* WORK INSTRUCTION
Every line below that holds the string "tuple" must be copied.

------ MATERIAL SUPPLIED ------

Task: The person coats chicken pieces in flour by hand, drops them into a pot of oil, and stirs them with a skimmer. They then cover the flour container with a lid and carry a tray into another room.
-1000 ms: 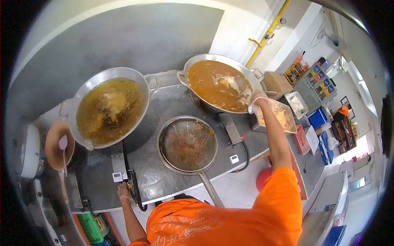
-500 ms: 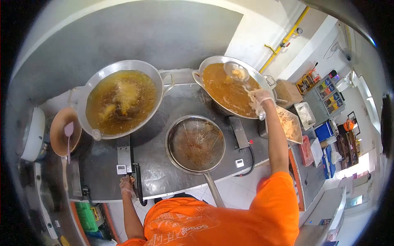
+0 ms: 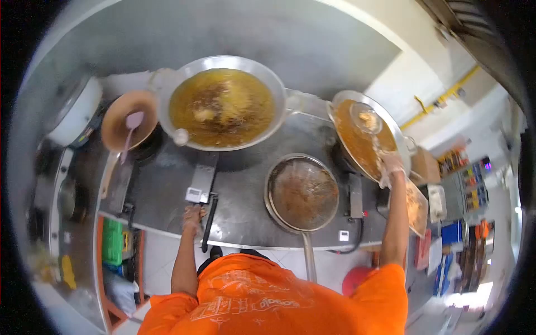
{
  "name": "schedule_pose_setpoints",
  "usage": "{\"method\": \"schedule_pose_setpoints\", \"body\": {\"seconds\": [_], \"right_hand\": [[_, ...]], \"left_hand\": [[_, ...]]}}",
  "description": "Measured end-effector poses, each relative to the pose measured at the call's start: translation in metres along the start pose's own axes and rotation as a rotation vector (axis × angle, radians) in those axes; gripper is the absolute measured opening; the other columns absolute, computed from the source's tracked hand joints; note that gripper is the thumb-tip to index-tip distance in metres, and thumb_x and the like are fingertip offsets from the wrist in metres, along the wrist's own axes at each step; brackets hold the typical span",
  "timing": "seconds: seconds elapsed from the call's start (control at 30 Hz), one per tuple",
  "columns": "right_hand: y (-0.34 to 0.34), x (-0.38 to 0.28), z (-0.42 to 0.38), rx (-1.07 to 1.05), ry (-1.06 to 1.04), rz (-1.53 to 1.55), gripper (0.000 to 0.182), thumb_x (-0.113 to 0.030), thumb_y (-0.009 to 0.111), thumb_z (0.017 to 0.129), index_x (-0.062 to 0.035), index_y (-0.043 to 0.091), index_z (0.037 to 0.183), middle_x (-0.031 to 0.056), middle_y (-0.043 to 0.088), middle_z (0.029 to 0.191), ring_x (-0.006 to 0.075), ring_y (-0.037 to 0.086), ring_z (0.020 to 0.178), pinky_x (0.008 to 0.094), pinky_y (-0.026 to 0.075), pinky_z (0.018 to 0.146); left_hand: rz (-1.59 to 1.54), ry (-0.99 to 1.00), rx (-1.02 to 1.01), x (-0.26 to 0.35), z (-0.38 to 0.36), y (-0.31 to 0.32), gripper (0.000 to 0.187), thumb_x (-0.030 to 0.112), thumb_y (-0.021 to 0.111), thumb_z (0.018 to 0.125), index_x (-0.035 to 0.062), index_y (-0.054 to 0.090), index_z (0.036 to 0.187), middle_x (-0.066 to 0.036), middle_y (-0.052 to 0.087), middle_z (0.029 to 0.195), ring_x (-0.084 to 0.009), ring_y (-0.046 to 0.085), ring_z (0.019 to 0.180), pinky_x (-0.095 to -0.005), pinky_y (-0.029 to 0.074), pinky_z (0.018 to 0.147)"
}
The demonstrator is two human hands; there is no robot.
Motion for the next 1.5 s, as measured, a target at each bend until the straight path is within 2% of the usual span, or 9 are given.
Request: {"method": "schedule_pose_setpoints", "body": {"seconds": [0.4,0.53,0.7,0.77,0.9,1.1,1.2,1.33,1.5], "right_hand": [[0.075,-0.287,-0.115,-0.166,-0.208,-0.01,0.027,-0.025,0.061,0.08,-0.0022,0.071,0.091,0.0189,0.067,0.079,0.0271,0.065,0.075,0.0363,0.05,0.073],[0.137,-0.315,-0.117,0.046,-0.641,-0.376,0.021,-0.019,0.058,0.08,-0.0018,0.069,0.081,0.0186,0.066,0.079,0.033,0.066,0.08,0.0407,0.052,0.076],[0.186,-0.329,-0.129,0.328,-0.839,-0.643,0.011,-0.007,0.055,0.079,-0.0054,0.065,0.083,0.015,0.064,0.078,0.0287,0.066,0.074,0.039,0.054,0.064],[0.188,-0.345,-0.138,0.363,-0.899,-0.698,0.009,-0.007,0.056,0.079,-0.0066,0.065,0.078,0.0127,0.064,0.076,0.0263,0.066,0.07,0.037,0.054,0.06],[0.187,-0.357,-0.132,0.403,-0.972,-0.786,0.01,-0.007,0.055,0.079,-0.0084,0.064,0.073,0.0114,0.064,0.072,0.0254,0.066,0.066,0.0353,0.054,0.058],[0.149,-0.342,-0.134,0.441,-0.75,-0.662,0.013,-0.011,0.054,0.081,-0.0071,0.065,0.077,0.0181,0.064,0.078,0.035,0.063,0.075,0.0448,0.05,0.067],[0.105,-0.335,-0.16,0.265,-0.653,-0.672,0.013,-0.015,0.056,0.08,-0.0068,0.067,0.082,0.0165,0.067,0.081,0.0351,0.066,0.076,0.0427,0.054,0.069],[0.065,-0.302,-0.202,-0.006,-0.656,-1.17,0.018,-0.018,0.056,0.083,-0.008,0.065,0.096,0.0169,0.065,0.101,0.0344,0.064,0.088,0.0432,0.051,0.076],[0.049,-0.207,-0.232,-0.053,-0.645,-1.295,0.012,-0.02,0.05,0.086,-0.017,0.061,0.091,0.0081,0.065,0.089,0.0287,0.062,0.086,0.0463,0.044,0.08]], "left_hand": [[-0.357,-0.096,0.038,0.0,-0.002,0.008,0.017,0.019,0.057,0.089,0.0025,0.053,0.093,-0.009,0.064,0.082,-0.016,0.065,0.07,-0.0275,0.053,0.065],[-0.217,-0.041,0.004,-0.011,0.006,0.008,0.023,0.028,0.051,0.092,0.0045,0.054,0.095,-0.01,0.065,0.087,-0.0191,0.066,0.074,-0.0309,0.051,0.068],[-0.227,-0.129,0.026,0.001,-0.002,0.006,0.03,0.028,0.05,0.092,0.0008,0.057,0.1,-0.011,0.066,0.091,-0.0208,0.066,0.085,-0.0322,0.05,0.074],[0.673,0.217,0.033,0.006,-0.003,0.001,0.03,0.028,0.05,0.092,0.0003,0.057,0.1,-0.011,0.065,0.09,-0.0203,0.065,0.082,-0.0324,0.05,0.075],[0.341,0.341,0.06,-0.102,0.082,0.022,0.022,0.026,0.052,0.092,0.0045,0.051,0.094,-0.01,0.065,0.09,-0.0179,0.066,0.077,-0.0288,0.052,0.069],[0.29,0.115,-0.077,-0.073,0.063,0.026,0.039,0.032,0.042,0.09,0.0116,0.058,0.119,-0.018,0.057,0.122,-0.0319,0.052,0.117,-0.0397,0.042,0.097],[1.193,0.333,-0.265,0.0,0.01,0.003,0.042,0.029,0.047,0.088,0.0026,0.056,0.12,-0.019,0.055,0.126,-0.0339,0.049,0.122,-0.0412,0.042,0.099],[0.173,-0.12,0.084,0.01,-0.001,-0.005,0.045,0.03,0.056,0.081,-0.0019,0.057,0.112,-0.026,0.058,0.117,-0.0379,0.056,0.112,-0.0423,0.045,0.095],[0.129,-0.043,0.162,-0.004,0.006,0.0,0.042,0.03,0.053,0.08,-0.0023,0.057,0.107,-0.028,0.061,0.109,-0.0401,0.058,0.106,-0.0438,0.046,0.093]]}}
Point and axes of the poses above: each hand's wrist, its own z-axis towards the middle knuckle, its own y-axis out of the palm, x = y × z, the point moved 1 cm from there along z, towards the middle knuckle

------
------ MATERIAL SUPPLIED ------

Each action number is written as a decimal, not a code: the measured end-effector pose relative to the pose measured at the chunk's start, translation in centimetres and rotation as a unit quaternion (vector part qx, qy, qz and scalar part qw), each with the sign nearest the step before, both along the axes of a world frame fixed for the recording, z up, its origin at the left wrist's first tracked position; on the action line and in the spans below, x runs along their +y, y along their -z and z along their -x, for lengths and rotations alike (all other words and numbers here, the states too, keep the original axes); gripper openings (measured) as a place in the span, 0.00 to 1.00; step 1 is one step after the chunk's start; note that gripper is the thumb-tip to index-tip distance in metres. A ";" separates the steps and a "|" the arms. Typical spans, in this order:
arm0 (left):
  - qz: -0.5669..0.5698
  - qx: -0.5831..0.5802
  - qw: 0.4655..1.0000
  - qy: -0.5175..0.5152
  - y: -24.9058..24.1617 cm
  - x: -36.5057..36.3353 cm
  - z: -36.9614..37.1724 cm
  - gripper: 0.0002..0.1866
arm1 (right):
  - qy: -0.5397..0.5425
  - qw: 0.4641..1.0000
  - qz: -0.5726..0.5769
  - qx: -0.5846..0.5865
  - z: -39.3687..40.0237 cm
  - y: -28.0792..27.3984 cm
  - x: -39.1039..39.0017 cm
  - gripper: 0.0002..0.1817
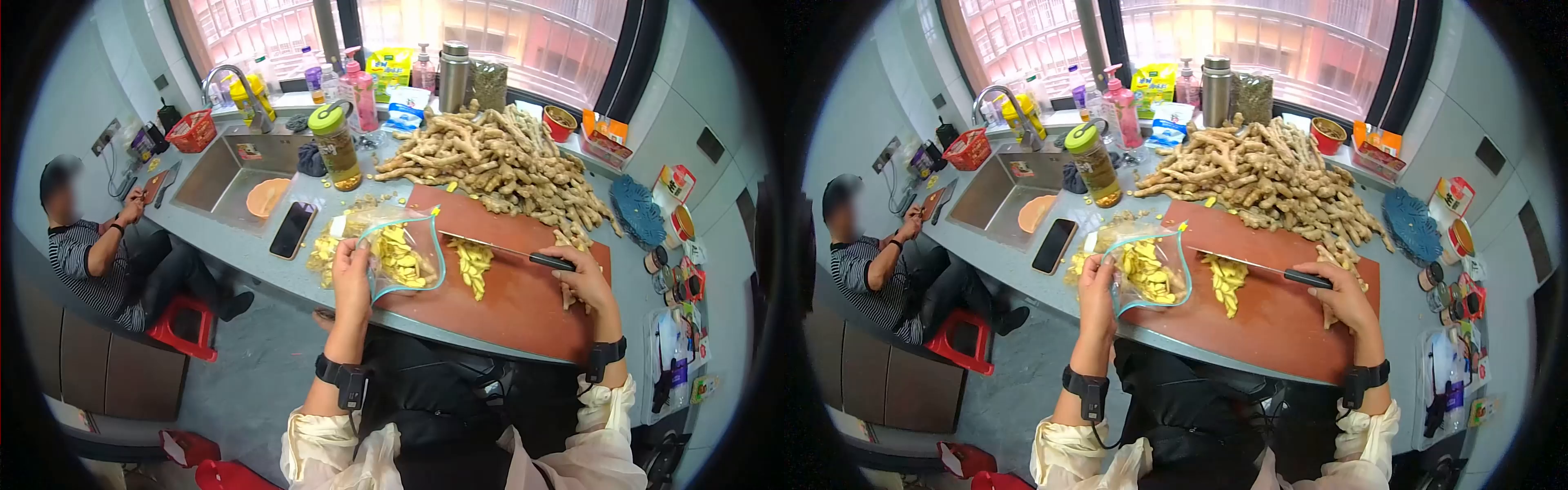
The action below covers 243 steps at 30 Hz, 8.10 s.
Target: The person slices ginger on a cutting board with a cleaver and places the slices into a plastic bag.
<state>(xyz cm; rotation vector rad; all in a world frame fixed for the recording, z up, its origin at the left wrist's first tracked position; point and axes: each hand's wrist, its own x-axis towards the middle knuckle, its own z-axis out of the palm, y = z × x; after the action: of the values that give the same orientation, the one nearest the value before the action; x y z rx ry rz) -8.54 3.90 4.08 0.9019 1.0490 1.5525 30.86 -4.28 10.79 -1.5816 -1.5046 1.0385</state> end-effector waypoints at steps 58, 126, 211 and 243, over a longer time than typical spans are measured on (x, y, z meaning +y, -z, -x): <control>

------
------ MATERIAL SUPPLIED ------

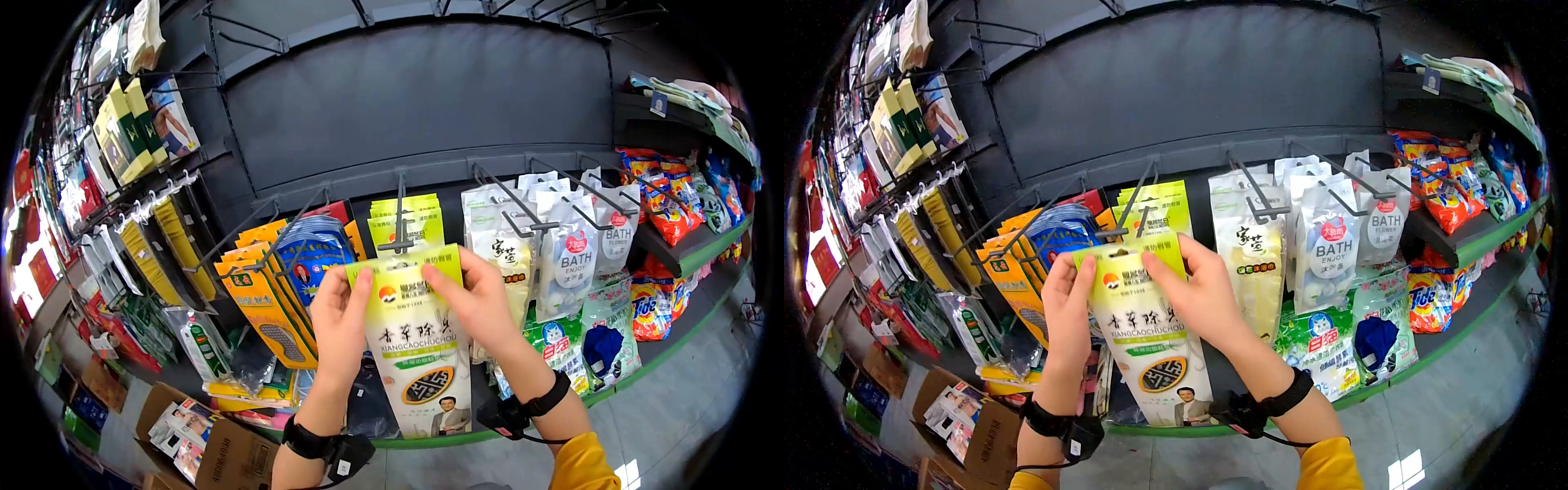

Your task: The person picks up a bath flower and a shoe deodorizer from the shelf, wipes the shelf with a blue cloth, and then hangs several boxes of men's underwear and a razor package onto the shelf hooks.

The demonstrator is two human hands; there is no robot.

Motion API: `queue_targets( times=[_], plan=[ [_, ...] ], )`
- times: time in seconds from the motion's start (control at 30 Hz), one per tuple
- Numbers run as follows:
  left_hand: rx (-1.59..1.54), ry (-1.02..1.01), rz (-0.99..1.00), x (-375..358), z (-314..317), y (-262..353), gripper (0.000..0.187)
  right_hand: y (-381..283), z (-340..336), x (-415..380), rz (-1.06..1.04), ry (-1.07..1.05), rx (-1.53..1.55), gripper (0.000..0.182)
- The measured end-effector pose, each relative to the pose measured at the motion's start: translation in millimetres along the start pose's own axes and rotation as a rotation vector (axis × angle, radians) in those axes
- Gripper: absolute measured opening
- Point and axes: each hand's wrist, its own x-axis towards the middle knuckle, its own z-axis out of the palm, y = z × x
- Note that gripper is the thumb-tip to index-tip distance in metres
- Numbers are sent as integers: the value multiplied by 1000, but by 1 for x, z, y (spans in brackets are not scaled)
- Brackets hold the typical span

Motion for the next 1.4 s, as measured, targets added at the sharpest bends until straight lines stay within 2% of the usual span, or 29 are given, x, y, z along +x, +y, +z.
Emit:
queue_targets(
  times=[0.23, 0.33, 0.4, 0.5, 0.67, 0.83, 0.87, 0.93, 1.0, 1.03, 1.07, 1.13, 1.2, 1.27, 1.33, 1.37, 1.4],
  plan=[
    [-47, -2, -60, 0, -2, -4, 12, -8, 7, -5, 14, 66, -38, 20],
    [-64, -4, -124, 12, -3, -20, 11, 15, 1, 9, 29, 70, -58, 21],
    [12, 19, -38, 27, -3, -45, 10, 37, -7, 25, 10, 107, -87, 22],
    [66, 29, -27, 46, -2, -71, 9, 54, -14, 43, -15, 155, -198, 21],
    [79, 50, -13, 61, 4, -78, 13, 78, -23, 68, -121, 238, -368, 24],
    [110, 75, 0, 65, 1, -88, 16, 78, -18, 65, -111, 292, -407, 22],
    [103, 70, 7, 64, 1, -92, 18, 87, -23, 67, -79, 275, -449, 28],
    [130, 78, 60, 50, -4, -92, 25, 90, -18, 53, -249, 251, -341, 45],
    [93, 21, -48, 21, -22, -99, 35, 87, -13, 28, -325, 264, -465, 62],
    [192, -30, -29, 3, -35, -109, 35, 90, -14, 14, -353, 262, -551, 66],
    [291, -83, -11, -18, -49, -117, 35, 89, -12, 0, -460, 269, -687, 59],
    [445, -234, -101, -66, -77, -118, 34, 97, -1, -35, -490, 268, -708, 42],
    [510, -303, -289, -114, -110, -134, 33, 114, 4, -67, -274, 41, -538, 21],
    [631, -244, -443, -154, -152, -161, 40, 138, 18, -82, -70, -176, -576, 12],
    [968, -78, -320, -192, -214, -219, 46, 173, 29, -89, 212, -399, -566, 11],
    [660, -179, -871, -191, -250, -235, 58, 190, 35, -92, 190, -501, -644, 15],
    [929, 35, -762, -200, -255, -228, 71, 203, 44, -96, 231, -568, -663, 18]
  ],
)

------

* TASK RESPONSE
  "timing": "seconds: seconds elapsed from the call's start (control at 30 Hz), one per tuple",
- times: time in seconds from the motion's start (control at 30 Hz), one per tuple

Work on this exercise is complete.